By and |  February 28, 2014

Nebraska’s aggregates industry has established a successful partnership with environmental agencies to protect fragile bird populations.

There are two tiny problems Nebraska sand-and-gravel companies deal with each year near the beginning of the mining season: threatened piping plovers and endangered least terns. Sand spoil piles found in gravel pits mimic the ideal sandy-gravelly habitat that these birds have instinctively nested on for centuries. Navigating around the birds and their chicks with bulldozers, scrapers and trucks is no easy task.

piping plover

A nesting piping plover. Photo by Wayne Hathaway

Arriving at a solution to protect the birds during the height of Nebraska’s aggregate mining season has taken the time and cooperation of many entities, but it could provide a model other states might find helpful in resolving their own environmental protection activities.

Conservation partnership
Dr. Mary Bomberger Brown, coordinator of the Tern and Plover Conservation Partnership (TPCP), says the program was brought about in the late 1990s by Clemson University’s Dr. Ron Johnson (while he was on the University of Nebraska Extension faculty); fish and wildlife biologist Jeanine Lackey, who at the time was with the UNL School of Natural Resources; and the late John Dinan, a staff member of the Nebraska Game and Parks Commission.

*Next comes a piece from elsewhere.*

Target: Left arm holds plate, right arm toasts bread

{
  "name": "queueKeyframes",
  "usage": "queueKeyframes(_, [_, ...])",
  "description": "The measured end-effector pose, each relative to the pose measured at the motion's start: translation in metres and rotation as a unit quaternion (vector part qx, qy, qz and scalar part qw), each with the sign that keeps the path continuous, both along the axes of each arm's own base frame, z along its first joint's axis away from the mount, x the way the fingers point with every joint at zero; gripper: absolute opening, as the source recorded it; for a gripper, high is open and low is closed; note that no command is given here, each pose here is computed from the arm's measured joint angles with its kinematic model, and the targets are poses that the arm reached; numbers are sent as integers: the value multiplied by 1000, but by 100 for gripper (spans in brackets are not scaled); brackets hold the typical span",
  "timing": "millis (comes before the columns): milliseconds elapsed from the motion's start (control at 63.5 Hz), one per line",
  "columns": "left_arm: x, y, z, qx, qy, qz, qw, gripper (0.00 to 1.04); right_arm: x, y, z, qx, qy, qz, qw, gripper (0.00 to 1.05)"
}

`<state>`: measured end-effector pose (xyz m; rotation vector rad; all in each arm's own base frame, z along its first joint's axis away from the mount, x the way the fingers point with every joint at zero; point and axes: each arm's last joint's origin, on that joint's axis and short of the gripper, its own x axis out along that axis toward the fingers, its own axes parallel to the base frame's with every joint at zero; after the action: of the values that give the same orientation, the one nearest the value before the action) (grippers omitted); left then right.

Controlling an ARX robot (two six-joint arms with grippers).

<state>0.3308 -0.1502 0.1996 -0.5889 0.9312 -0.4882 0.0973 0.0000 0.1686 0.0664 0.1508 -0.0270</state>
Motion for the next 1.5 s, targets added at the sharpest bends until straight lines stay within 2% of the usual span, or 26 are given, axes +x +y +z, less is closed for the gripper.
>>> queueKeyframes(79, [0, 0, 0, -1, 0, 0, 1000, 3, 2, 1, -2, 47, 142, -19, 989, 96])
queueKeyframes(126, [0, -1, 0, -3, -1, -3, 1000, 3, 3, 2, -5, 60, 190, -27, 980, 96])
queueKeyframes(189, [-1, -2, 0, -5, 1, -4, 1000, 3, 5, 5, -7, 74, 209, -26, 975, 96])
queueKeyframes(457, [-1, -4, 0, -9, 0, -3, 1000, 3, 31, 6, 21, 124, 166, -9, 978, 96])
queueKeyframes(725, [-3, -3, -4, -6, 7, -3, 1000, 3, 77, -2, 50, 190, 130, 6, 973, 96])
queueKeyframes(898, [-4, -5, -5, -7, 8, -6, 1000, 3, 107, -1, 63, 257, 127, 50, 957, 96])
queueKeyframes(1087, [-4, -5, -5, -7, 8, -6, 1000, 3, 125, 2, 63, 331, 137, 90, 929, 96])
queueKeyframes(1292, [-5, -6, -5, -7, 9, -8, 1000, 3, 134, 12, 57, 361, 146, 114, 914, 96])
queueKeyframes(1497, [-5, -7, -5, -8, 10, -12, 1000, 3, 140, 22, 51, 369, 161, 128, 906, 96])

Along with the U.S. Fish and Wildlife Service, these individuals developed what they saw as a better way to manage endangered species in Nebraska, with terns and plovers as the focal species.

Many times, endangered species management involves law enforcement responding to violations of federal and state law, with potential prosecution of perpetrators. Organizers of Nebraska’s partnership wanted to be proactive rather than reactive.

“That kind of action fosters hard feelings and resentment toward endangered species and law enforcement agencies,” Brown says. “Endangered species are always on the losing side of that kind of situation. Johnson and Dinan thought finding a way for law enforcement, regulatory agencies and property owners or potential violators to be on the ‘same side’ would foster progress toward protecting and recovering endangered species.”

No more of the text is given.